[Stored items]
****************************************
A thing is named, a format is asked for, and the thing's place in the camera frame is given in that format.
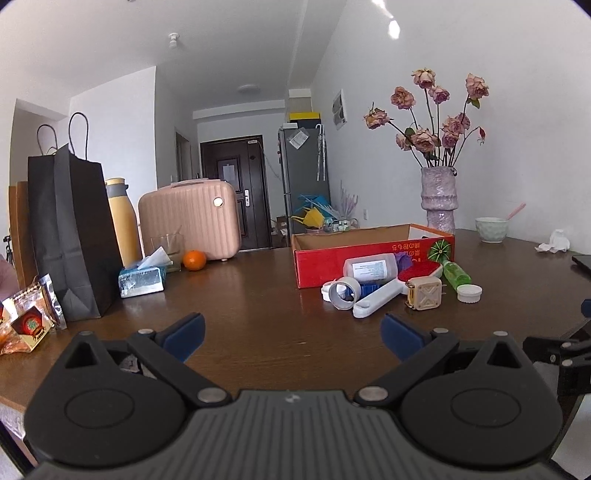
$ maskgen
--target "brown tabletop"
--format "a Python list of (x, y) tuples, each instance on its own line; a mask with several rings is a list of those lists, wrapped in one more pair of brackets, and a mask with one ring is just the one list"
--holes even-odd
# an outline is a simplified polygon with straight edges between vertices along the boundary
[(139, 328), (161, 330), (190, 312), (205, 315), (207, 333), (187, 364), (232, 394), (241, 388), (341, 388), (351, 395), (398, 362), (380, 340), (386, 312), (425, 330), (447, 327), (463, 339), (483, 339), (494, 330), (518, 341), (560, 336), (584, 323), (580, 304), (591, 297), (591, 278), (572, 266), (570, 254), (539, 254), (534, 244), (511, 238), (483, 244), (476, 232), (460, 230), (456, 261), (482, 286), (479, 303), (459, 303), (444, 287), (438, 309), (414, 312), (398, 297), (365, 320), (323, 302), (319, 288), (298, 290), (285, 248), (171, 274), (164, 292), (120, 301), (102, 319), (71, 323), (33, 353), (0, 357), (0, 401), (23, 410), (81, 330), (122, 339)]

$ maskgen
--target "yellow thermos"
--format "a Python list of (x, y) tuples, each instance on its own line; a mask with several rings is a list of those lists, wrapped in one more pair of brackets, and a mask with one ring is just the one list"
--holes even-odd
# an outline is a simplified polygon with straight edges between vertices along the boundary
[(138, 220), (135, 210), (127, 196), (128, 185), (125, 179), (115, 178), (105, 182), (111, 215), (115, 224), (115, 234), (124, 267), (143, 258), (139, 245)]

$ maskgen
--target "pink textured vase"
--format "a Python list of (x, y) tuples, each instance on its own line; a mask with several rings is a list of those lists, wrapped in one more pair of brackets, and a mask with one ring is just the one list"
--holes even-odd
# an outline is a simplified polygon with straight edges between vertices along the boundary
[(455, 170), (451, 167), (421, 169), (421, 208), (427, 211), (427, 226), (455, 233), (453, 211), (457, 208)]

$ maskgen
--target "door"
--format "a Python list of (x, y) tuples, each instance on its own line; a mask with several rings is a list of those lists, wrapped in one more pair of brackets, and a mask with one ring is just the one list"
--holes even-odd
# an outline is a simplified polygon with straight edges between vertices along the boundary
[(193, 165), (191, 160), (191, 142), (177, 133), (177, 178), (181, 180), (193, 179)]
[(271, 221), (262, 137), (201, 144), (203, 176), (230, 183), (238, 199), (241, 250), (271, 247)]

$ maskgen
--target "refrigerator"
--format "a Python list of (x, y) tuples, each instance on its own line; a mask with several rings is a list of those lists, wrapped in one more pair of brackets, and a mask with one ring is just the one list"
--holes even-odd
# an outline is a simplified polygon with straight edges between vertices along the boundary
[(283, 198), (287, 216), (287, 241), (291, 245), (294, 233), (305, 233), (306, 227), (292, 220), (304, 204), (298, 197), (304, 195), (322, 195), (330, 202), (329, 177), (324, 179), (322, 168), (320, 180), (316, 180), (318, 169), (318, 129), (307, 128), (308, 139), (300, 148), (294, 147), (289, 138), (297, 132), (292, 128), (279, 130), (279, 163), (283, 179)]
****************************************
Instructions to follow: Count every line of the entries that holds the string "target". Please answer with the count alone.

Response area: 5